Directions for this task: The output should be the listing below, limited to the lines from the one with "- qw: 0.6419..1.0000" through the one with "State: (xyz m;", exact and without pictures.

Top of Provided data

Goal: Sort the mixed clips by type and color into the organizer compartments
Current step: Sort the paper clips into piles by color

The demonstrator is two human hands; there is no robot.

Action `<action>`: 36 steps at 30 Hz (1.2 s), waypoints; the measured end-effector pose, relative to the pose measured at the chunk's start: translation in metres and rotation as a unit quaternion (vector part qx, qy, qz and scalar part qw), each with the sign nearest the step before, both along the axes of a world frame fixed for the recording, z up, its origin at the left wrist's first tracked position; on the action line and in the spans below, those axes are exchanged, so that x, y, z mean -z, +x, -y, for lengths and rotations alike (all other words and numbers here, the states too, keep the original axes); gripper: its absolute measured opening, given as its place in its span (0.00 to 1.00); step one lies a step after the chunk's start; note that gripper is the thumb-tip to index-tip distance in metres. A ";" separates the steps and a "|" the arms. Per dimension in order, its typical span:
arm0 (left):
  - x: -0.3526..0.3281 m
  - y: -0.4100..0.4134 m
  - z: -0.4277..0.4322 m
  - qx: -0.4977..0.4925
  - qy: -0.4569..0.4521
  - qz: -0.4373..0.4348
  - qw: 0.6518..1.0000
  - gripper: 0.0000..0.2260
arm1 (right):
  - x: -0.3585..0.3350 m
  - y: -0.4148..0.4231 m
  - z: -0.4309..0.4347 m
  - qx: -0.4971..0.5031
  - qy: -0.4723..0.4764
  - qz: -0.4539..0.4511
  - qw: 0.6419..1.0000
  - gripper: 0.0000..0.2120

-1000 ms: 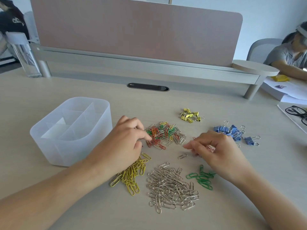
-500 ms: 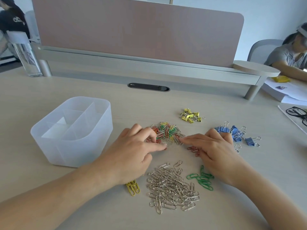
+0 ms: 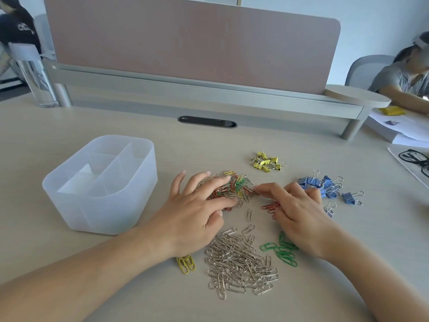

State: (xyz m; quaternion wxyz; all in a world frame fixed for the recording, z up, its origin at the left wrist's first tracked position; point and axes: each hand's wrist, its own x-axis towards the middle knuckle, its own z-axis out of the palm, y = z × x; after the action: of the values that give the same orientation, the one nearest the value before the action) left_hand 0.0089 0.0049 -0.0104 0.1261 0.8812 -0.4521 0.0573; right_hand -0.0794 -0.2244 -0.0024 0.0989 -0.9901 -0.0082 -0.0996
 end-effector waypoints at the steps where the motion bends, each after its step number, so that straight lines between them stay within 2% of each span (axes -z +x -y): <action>1: -0.001 0.000 0.000 0.012 -0.006 -0.002 1.000 0.27 | -0.001 0.000 0.000 0.002 0.002 0.005 1.000 0.24; 6: -0.005 -0.001 0.001 0.023 -0.030 0.002 0.999 0.25 | -0.008 -0.001 0.000 0.026 0.057 0.078 0.995 0.24; 12: 0.003 0.005 0.003 -0.025 0.009 -0.040 0.999 0.32 | -0.006 -0.001 -0.003 0.015 0.037 0.043 0.998 0.23; 16: 0.001 0.004 0.003 -0.001 -0.013 -0.026 1.000 0.29 | -0.010 -0.003 -0.003 0.011 0.058 0.048 0.997 0.22; 20: -0.004 0.004 0.001 0.047 -0.064 -0.014 0.997 0.23 | -0.014 -0.007 -0.009 -0.060 0.096 0.018 0.993 0.24; 23: -0.004 0.005 0.000 0.045 -0.090 -0.004 0.995 0.23 | -0.015 -0.008 -0.008 -0.047 0.144 0.048 0.987 0.24; 26: -0.001 0.007 -0.001 0.039 -0.081 -0.013 0.996 0.24 | -0.015 -0.007 -0.003 -0.025 0.129 0.066 0.989 0.23; 29: 0.000 0.007 -0.001 0.057 -0.058 -0.026 0.996 0.24 | -0.012 -0.007 -0.006 -0.058 0.117 0.026 0.991 0.24; 36: -0.004 0.005 -0.002 0.081 -0.094 -0.039 0.992 0.21 | -0.009 -0.006 -0.007 -0.063 0.109 0.032 0.992 0.26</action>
State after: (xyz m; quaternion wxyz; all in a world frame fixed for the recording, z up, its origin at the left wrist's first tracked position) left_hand 0.0142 0.0068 -0.0059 0.2302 0.8276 -0.5090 0.0545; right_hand -0.0857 -0.2177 0.0062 0.2119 -0.9672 -0.0631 -0.1250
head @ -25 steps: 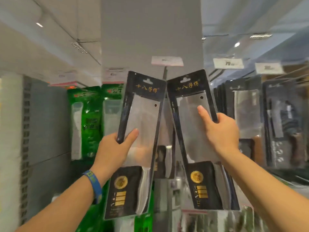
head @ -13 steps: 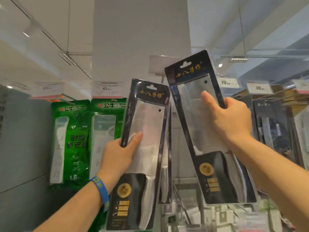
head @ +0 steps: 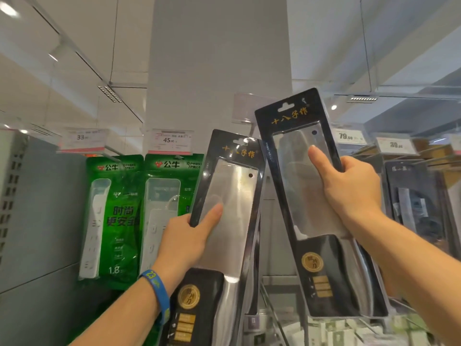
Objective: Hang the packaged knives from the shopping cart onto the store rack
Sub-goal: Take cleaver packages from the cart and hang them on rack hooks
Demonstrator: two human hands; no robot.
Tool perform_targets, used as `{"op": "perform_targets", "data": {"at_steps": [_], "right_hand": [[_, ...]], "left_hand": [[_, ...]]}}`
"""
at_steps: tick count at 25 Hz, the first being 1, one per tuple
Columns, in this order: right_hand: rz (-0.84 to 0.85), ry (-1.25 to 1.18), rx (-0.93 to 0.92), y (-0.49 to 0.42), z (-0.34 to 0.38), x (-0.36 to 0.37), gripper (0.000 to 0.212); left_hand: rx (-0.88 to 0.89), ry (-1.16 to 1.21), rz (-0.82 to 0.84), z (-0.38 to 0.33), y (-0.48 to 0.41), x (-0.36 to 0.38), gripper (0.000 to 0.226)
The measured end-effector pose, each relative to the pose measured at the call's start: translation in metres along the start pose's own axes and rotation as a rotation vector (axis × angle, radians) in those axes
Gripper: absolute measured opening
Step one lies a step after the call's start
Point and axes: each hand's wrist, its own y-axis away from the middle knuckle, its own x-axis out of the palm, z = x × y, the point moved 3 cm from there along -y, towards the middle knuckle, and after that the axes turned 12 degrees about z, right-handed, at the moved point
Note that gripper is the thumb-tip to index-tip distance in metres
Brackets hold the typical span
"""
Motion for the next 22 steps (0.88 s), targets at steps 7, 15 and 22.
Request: {"op": "perform_targets", "data": {"at_steps": [7,15,22], "right_hand": [[0.023,-0.001,0.013,0.000,0.003,0.001,0.065],[0.049,-0.026,0.044,-0.001,-0.003,0.006,0.074],[0.026,-0.045,0.059,-0.005,-0.008,0.002,0.084]], "left_hand": [[-0.006,-0.037,0.003,-0.007,0.003,0.008,0.063],[0.025,-0.080,0.034,-0.004,-0.002,0.015,0.056],[0.024,-0.164,0.035,-0.007,-0.001,0.021,0.080]]}}
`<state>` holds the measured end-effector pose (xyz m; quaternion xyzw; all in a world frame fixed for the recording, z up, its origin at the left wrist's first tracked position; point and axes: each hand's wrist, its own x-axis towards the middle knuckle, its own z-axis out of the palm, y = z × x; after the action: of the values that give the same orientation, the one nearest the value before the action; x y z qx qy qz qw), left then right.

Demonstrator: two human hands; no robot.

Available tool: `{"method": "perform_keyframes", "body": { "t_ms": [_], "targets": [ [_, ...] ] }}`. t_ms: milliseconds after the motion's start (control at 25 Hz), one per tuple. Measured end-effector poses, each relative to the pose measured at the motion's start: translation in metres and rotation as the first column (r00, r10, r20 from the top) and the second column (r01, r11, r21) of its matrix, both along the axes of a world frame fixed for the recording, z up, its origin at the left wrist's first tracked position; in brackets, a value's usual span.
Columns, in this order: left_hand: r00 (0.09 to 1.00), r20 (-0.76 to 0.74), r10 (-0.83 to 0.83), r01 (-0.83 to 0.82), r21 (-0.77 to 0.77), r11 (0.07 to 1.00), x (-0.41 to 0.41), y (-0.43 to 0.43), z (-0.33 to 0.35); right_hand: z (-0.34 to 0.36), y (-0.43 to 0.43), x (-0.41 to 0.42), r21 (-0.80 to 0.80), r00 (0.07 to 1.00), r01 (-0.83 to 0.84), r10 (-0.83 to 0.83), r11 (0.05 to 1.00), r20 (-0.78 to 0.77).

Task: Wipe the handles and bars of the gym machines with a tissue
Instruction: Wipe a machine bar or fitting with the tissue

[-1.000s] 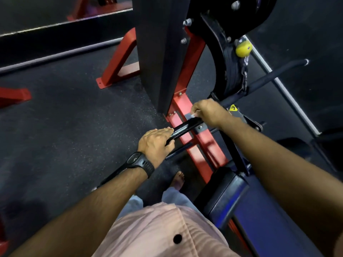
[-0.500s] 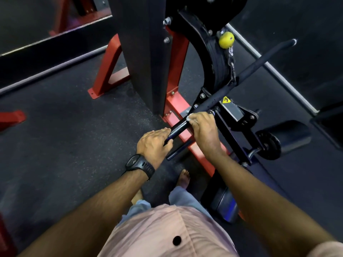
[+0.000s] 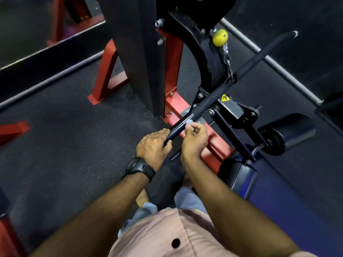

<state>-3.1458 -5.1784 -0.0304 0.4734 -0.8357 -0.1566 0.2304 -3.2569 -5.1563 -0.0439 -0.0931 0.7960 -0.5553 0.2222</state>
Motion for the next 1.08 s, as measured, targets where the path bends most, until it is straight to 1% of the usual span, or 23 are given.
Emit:
{"method": "perform_keyframes", "body": {
  "t_ms": [80,160,240,280,320,360,440,520,600,640,720,760,800,840,880,920,960,1000,1080],
  "targets": [
    [1.0,0.005,-0.009,0.009,0.003,1.0,0.001,-0.002,0.001,0.004,-0.004,0.004,-0.055,0.99,0.037,-0.029,0.998,0.136],
    [1.0,0.009,-0.007,0.007,0.011,1.0,0.001,-0.004,-0.001,0.005,-0.008,0.009,-0.101,0.955,0.117,-0.084,0.988,0.286],
    [1.0,0.004,0.011,-0.012,0.016,1.0,0.001,-0.007,-0.002,0.007,-0.009,0.014,-0.201,0.859,0.254,-0.124,0.946,0.497],
    [1.0,-0.001,0.021,-0.021,0.014,1.0,0.002,-0.008,-0.002,0.008,-0.009,0.013,-0.237,0.813,0.3,-0.118,0.924,0.57],
    [1.0,-0.004,0.03,-0.03,0.008,1.0,0.002,-0.009,-0.003,0.01,-0.012,0.008,-0.261,0.796,0.316,-0.106,0.912,0.595],
    [0.999,-0.003,0.034,-0.034,0.002,0.999,0.002,-0.01,-0.002,0.009,-0.019,0.001,-0.26,0.799,0.314,-0.106,0.913,0.592],
    [1.0,0.004,0.028,-0.028,-0.001,1.0,0.002,-0.013,0.0,0.008,-0.036,-0.018,-0.232,0.816,0.344,-0.168,0.91,0.554],
    [1.0,0.013,0.016,-0.016,-0.002,1.0,0.002,-0.013,0.001,0.004,-0.047,-0.026,-0.194,0.85,0.355,-0.23,0.915,0.474],
    [1.0,0.03,0.008,-0.008,-0.004,1.0,0.001,-0.011,0.001,-0.002,-0.043,-0.021,-0.152,0.884,0.289,-0.203,0.945,0.421],
    [0.999,0.042,0.006,-0.006,-0.002,1.0,-0.001,-0.011,0.0,-0.005,-0.038,-0.02,-0.154,0.881,0.259,-0.168,0.953,0.443],
    [0.998,0.065,-0.003,0.003,-0.001,1.0,-0.005,-0.011,-0.002,-0.005,-0.034,-0.028,-0.181,0.873,0.255,-0.146,0.95,0.466],
    [0.998,0.067,-0.01,0.011,-0.008,1.0,-0.008,-0.011,-0.002,-0.004,-0.034,-0.033,-0.205,0.878,0.265,-0.148,0.942,0.455],
    [0.998,0.067,-0.018,0.019,-0.018,1.0,-0.01,-0.009,-0.003,-0.005,-0.033,-0.037,-0.217,0.902,0.246,-0.141,0.944,0.409],
    [0.998,0.065,-0.022,0.023,-0.024,0.999,-0.011,-0.008,-0.004,-0.006,-0.031,-0.039,-0.21,0.942,0.182,-0.11,0.961,0.316],
    [0.998,0.066,-0.019,0.021,-0.026,0.999,-0.011,-0.007,-0.004,-0.006,-0.025,-0.039,-0.181,0.982,0.071,-0.036,0.981,0.188],
    [0.998,0.066,-0.015,0.017,-0.028,0.999,-0.011,-0.007,-0.004,-0.006,-0.02,-0.039,-0.129,0.997,-0.059,0.065,0.99,0.039],
    [0.998,0.065,-0.01,0.012,-0.027,1.0,-0.012,-0.007,-0.003,-0.007,-0.016,-0.042,-0.069,0.984,-0.16,0.154,0.985,-0.092],
    [0.998,0.065,-0.006,0.007,-0.024,1.0,-0.012,-0.007,-0.003,-0.008,-0.016,-0.046,-0.023,0.962,-0.21,0.202,0.977,-0.183],
    [0.998,0.064,-0.006,0.008,-0.035,0.999,-0.012,-0.007,-0.002,-0.007,-0.018,-0.052,-0.019,0.935,-0.244,0.23,0.97,-0.271]
  ]
}}
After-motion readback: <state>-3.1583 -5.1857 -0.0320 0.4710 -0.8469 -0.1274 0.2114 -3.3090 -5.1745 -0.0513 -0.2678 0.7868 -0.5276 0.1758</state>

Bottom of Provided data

Exercise solution:
  - qw: 0.6419..1.0000
  - gripper: 0.0000..0.2120

-1000 ms: 
-500 ms: 
+0 ms: 

State: (xyz m; quaternion wxyz; all in a world frame fixed for the recording, z up, its origin at the left wrist's first tracked position; point and axes: each hand's wrist, its own x-axis towards the middle knuckle, its own z-axis out of the palm, y = z × x; after the action: of the values that give the same orientation, the one nearest the value before the action) left_hand 0.0089 0.0049 -0.0104 0.1261 0.8812 -0.4521 0.0573; right_hand -0.0794 -0.2244 -0.0024 0.0989 -0.9901 -0.0082 -0.0996

The answer was given in full.